Why Ivy Bridge Is Still Quad-Coreby Kristian Vättö on December 5, 2011 1:35 PM EST
- Posted in
- Ivy Bridge
A couple days ago, we published our Ivy Bridge Desktop Lineup Overview in which we mentioned that Ivy Bridge will remain a quad-core solution. There are dozens of forum posts with people asking why there's no hex-core Ivy Bridge, so now seems like a good time to address the question. Fundamentally, Ivy Bridge is a die shrink of Sandy Bridge (a "tick" in Intel's world), and that usually means either the core count or frequency is increased due to the lower power consumption of the smaller process node. Thus, instead of hex-core, we get a chip that looks much the same as a year-old Sandy Bridge, only with improved efficiency and some other moderate tweaks to the design. Let's go through some of the elements that influence the design of a new processor, and when we're done we will have hopefully clarified why Ivy Bridge remains a quad-core solution.

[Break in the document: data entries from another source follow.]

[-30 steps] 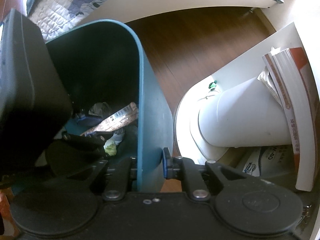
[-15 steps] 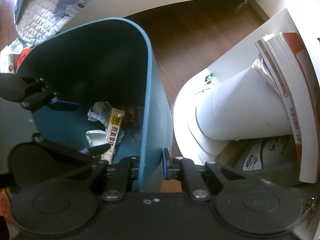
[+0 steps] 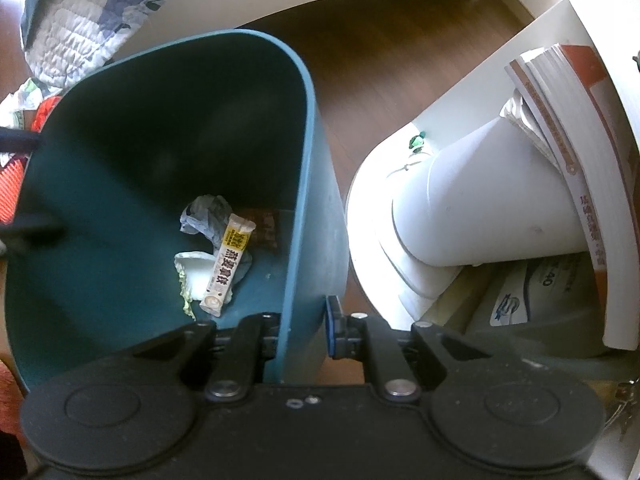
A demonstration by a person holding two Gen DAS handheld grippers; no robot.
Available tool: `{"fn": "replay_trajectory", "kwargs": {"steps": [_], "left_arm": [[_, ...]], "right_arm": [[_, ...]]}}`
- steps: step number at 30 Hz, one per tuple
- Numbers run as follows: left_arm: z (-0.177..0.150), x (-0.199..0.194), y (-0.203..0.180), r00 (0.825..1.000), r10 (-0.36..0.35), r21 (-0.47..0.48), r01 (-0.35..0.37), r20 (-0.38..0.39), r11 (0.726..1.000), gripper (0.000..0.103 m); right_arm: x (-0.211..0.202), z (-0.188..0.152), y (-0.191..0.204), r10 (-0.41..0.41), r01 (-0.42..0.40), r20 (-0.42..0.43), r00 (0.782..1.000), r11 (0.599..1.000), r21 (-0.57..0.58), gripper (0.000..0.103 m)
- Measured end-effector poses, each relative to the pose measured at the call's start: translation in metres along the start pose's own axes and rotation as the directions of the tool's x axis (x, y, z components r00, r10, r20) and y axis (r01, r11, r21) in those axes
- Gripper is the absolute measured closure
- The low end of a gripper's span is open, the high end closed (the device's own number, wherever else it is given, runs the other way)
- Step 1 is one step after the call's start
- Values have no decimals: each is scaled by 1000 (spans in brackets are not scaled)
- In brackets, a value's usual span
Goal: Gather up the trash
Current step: 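Move the left tool to the orange foam fruit net and grasp it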
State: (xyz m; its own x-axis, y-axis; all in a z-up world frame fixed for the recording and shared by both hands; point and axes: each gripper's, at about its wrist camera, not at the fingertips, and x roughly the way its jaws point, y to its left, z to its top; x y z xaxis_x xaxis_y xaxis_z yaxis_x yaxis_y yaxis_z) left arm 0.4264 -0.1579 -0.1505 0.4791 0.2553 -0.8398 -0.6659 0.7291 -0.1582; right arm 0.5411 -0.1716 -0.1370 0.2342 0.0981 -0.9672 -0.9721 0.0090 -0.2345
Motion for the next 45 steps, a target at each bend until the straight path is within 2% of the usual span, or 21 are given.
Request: {"fn": "replay_trajectory", "kwargs": {"steps": [3,4,7,9,12,14,17,19,21,23,24,27,29,33,35,39,41,42,43,45], "left_arm": [[-15,-20,44,997,68,-72,-67,23,995,33],[-22,-25,59,995,98,-98,-95,23,991,29],[-43,-35,107,983,181,-202,-176,6,964,26],[-61,-38,142,973,231,-273,-229,-25,934,26],[-88,-36,185,945,318,-344,-323,-72,882,26],[-104,-32,210,936,335,-393,-351,-110,850,26],[-131,-22,241,935,312,-475,-354,-167,806,26],[-148,-14,253,925,314,-498,-379,-214,780,26],[-167,-3,259,927,282,-511,-371,-246,776,26],[-184,13,265,924,244,-540,-371,-294,755,26],[-194,23,271,924,213,-569,-365,-317,737,26],[-223,55,285,923,86,-674,-335,-375,658,26],[-236,71,289,911,65,-703,-358,-407,615,26],[-256,97,299,899,53,-735,-388,-434,556,26],[-260,108,301,897,33,-741,-385,-441,550,26],[-260,112,300,902,41,-738,-378,-431,559,26],[-257,115,298,898,48,-725,-385,-438,571,26],[-256,116,295,894,59,-712,-393,-445,582,29],[-254,114,292,889,78,-697,-406,-451,592,39],[-251,113,287,879,109,-672,-430,-464,603,52]], "right_arm": [[0,-1,2,5,-5,0,1000,1000,-8,91],[0,0,3,8,-8,0,1000,1000,-6,91],[1,1,5,17,-17,-3,1000,1000,0,91],[0,3,8,17,-17,-4,1000,1000,-1,91],[-2,3,13,15,-15,-5,1000,1000,0,90],[-3,1,15,21,-21,-6,1000,1000,7,89],[-2,1,14,40,-39,-21,999,999,23,88],[0,1,14,53,-51,-36,998,998,39,88],[2,2,13,61,-59,-48,997,997,54,88],[4,1,15,61,-58,-61,996,996,61,88],[5,2,15,60,-56,-65,996,996,63,88],[7,1,16,60,-54,-75,995,995,80,89],[8,-1,17,58,-51,-79,995,995,88,89],[10,-5,18,47,-39,-84,995,995,96,90],[12,-7,17,40,-31,-87,995,994,102,90],[15,-8,16,27,-17,-101,995,995,102,92],[12,-7,19,24,-14,-105,994,995,102,92],[12,-7,19,24,-13,-106,994,995,102,92],[13,-7,19,25,-14,-107,994,995,101,92],[14,-8,18,25,-14,-107,994,995,101,92]]}}
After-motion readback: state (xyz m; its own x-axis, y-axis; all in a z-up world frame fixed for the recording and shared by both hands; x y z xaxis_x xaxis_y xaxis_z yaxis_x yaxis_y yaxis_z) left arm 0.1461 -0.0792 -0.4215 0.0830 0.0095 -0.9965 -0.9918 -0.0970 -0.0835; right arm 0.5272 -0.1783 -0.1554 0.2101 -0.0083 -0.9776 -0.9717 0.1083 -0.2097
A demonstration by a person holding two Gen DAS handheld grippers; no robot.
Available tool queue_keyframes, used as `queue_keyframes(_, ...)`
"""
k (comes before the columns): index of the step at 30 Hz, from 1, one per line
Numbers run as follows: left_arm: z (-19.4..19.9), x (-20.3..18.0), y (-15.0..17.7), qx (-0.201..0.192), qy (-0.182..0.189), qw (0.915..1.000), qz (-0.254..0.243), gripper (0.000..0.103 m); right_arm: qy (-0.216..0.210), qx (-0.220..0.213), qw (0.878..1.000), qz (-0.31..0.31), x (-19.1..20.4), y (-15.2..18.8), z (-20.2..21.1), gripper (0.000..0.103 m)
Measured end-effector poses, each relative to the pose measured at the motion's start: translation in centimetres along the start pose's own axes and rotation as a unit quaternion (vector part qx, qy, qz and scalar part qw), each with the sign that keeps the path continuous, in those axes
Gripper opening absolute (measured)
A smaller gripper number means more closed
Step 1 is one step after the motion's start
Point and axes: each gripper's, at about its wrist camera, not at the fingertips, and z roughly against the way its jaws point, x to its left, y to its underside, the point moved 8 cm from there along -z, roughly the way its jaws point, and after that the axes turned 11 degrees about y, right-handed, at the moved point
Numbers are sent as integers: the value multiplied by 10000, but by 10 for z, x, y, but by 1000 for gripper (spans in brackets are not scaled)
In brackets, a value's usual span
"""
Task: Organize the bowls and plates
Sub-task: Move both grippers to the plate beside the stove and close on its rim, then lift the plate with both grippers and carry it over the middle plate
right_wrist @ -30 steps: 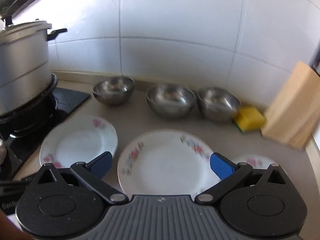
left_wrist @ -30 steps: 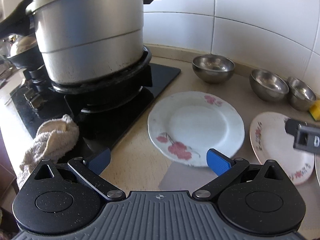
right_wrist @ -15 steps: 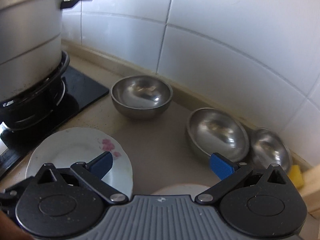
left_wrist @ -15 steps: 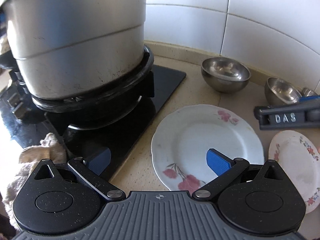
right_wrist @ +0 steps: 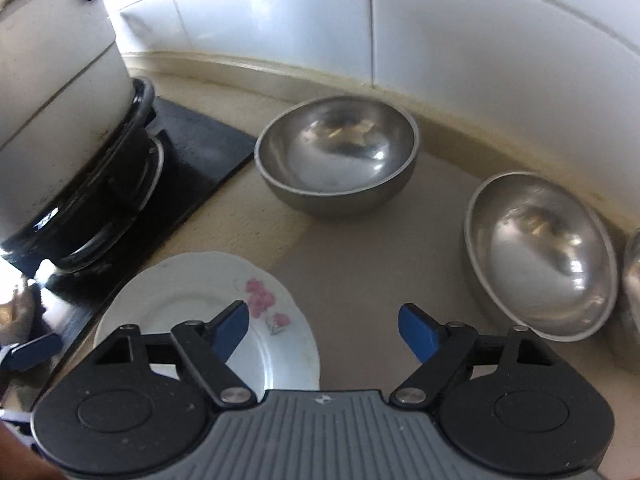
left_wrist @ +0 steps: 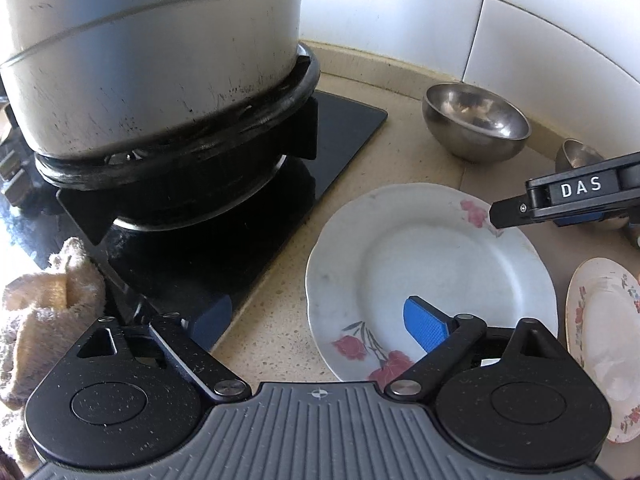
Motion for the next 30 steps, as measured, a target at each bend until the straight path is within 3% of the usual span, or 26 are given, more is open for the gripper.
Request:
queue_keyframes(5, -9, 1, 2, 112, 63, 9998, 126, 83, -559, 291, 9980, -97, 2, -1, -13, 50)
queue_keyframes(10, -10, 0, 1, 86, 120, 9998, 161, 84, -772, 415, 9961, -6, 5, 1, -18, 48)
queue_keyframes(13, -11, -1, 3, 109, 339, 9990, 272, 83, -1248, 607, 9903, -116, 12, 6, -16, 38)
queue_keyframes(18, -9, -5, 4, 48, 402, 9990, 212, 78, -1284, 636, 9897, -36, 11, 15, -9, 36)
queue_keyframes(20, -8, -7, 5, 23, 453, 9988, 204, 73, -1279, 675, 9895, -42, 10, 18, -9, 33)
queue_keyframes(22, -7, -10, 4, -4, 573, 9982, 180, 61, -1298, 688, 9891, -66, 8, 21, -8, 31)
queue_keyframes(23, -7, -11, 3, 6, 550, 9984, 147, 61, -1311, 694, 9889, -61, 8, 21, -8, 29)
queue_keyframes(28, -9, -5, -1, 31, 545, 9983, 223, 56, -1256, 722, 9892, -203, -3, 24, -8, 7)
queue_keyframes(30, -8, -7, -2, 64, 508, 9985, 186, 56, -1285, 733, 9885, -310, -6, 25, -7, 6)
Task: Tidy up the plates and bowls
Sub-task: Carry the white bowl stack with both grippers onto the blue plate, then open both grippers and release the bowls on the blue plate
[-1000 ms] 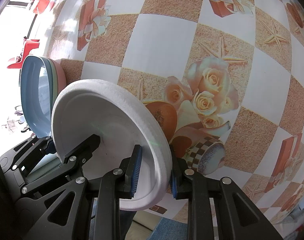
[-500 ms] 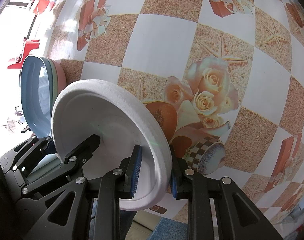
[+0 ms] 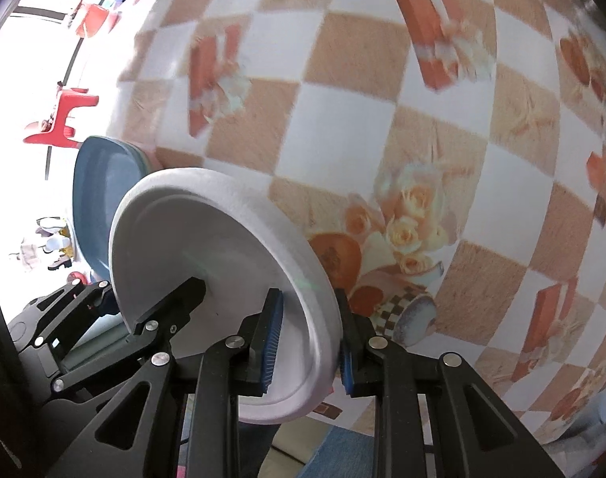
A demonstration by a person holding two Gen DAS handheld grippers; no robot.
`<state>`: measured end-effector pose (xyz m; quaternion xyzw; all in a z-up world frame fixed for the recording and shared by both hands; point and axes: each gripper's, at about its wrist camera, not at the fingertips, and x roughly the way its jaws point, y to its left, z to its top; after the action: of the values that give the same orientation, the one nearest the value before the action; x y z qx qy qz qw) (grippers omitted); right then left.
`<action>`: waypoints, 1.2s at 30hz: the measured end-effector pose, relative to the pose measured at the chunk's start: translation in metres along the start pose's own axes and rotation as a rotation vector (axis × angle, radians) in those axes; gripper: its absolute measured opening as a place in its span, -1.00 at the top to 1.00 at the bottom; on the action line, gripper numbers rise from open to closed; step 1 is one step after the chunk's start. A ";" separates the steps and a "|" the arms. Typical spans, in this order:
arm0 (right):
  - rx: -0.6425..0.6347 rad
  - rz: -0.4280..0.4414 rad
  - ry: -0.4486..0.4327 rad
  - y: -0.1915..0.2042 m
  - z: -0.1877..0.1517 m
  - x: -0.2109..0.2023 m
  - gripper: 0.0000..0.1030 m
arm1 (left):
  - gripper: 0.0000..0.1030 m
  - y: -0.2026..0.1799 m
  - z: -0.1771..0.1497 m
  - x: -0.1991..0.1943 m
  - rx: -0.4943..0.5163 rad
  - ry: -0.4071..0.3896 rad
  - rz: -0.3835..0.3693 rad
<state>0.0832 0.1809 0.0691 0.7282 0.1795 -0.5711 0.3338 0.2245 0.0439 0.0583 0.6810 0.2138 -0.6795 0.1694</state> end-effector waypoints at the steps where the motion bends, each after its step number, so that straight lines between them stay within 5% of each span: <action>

If we look at the situation from the marketing standpoint first, having a hex-core Ivy Bridge die would more or less kill the just released Sandy Bridge E. Sure, IVB is about five months away, but I doubt Intel wants to relive the Sandy Bridge vs. Nehalem (i7-9xx) situation--even Bloomfield vs. Lynnfield was quite bad. If Intel created a hex-core IVB die, they would have to also substantially cut the prices of SNB-E. The current cheapest hex-core SNB-E is $555, while IVB hex-core would most likely be priced at $300~$400 since it's aimed at the mainstream; otherwise very few SNB-E systems would be sold. Even then, most consumers would opt for the IVB platform due to cheaper motherboard costs and lower TDP. PCIe 3.0 should also make 16 lanes fine for dual-GPU setups, reducing the market for SNB-E even more.
Differentiating the lineup by keeping Ivy Bridge quad-core allows some market for SNB-E among enthusiast consumers. Ivy Bridge E isn't coming before H2 2012 anyway so SNB-E must please the high-end until IVB-E hits. In the end, we still recommend SNB-E primarily for servers and workstations where the extra memory channels, PCIe lanes, and dual-socket support are more important, but the lack of hex-core IVB parts at least gives the platform a bit more of an advantage.
Evolution from traditional CPU to SoC
There are more than just marketing reasons, though. If we look at the following die shots, we can see that CPUs are becoming increasing similar to SoCs.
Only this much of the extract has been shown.